### WHAT THIS TASK INVOLVES:
The answer should hold nothing but the lines from the one with "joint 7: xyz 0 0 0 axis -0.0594" through the end of the listing below, each exactly as written.

Segment Start: INPUT DATA

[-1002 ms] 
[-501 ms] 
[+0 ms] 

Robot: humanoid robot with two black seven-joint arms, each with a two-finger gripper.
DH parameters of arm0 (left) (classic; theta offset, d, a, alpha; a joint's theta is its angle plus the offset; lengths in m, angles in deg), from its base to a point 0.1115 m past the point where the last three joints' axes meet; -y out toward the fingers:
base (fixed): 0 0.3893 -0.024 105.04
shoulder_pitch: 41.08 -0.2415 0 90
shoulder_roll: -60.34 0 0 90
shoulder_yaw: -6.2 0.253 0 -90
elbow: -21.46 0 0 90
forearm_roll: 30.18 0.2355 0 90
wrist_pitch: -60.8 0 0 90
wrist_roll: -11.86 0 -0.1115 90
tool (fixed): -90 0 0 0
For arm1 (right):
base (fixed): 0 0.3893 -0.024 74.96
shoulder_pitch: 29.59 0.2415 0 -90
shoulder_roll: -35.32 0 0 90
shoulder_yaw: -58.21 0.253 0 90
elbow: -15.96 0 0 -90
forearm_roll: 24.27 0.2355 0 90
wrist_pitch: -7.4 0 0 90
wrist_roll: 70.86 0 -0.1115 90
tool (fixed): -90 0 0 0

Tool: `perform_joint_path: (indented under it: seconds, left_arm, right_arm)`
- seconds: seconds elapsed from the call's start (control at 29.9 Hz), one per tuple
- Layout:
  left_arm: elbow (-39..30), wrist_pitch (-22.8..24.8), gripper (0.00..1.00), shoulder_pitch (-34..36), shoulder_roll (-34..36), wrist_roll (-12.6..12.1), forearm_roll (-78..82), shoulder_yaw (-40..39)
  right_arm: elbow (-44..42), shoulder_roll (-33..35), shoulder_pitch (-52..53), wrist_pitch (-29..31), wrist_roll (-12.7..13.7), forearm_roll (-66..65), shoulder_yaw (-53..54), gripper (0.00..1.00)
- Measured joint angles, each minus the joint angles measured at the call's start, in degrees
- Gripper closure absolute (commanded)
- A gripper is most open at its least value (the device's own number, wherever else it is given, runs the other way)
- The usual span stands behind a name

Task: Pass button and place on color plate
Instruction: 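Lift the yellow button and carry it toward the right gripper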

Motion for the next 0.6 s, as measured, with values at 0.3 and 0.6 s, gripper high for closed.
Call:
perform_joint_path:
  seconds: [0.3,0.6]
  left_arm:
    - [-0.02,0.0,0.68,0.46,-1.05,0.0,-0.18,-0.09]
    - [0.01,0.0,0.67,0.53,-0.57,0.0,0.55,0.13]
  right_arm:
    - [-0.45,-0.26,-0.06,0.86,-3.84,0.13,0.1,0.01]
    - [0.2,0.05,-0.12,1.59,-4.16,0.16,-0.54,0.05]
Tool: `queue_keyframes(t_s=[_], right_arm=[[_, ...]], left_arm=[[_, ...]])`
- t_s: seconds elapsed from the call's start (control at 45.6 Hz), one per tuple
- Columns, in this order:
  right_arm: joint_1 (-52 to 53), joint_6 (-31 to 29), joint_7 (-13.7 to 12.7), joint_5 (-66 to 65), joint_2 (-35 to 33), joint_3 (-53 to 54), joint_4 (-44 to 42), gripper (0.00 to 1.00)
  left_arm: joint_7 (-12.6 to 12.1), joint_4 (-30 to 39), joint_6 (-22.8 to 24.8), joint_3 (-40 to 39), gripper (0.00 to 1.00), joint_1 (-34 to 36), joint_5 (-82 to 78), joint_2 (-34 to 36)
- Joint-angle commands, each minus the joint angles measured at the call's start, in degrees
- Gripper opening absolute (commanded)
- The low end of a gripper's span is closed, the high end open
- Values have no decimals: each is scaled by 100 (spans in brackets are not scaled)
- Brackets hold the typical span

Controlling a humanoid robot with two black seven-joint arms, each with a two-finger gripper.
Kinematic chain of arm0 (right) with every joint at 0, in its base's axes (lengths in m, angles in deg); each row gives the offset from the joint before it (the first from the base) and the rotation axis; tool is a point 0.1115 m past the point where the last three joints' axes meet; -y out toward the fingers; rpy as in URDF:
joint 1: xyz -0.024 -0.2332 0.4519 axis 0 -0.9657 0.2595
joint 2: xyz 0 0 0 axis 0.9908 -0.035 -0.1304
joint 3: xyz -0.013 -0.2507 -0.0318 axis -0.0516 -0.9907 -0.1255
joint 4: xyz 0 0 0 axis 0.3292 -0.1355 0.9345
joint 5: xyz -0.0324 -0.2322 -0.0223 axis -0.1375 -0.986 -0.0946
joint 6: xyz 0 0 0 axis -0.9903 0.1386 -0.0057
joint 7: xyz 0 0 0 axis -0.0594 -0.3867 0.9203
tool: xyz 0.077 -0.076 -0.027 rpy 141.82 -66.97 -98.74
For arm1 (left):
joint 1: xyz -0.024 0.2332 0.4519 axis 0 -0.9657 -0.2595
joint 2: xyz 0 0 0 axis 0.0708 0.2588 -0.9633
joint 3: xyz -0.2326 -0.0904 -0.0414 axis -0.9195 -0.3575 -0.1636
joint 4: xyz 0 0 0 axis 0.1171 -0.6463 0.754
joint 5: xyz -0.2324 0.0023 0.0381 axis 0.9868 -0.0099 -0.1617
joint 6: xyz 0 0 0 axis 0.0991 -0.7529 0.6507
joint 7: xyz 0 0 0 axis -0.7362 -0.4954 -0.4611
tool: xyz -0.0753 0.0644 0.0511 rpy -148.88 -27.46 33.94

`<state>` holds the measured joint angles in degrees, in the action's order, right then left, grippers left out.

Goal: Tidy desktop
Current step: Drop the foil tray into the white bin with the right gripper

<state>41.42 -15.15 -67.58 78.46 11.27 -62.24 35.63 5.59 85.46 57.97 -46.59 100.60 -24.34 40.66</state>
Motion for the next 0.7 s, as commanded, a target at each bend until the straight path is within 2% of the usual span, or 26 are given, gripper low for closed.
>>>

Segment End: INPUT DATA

### RESPONSE TO THE TASK:
joint 7: xyz 0 0 0 axis -0.0594 -0.3867 0.9203
tool: xyz 0.077 -0.076 -0.027 rpy 141.82 -66.97 -98.74
For arm1 (left):
joint 1: xyz -0.024 0.2332 0.4519 axis 0 -0.9657 -0.2595
joint 2: xyz 0 0 0 axis 0.0708 0.2588 -0.9633
joint 3: xyz -0.2326 -0.0904 -0.0414 axis -0.9195 -0.3575 -0.1636
joint 4: xyz 0 0 0 axis 0.1171 -0.6463 0.754
joint 5: xyz -0.2324 0.0023 0.0381 axis 0.9868 -0.0099 -0.1617
joint 6: xyz 0 0 0 axis 0.0991 -0.7529 0.6507
joint 7: xyz 0 0 0 axis -0.7362 -0.4954 -0.4611
tool: xyz -0.0753 0.0644 0.0511 rpy -148.88 -27.46 33.94

`<state>` holds the measured joint angles in degrees, in the action's order, right then left, grippers left out.

Goal: Tidy desktop
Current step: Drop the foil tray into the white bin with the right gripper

<state>41.42 -15.15 -67.58 78.46 11.27 -62.24 35.63 5.59 85.46 57.97 -46.59 100.60 -24.34 40.66</state>
Motion for the next 0.7 s, as commanded, a target at each bend until the straight path is within 2% of the usual span, or 26 are given, gripper low for closed.
>>>

Nothing else is needed for this exercise.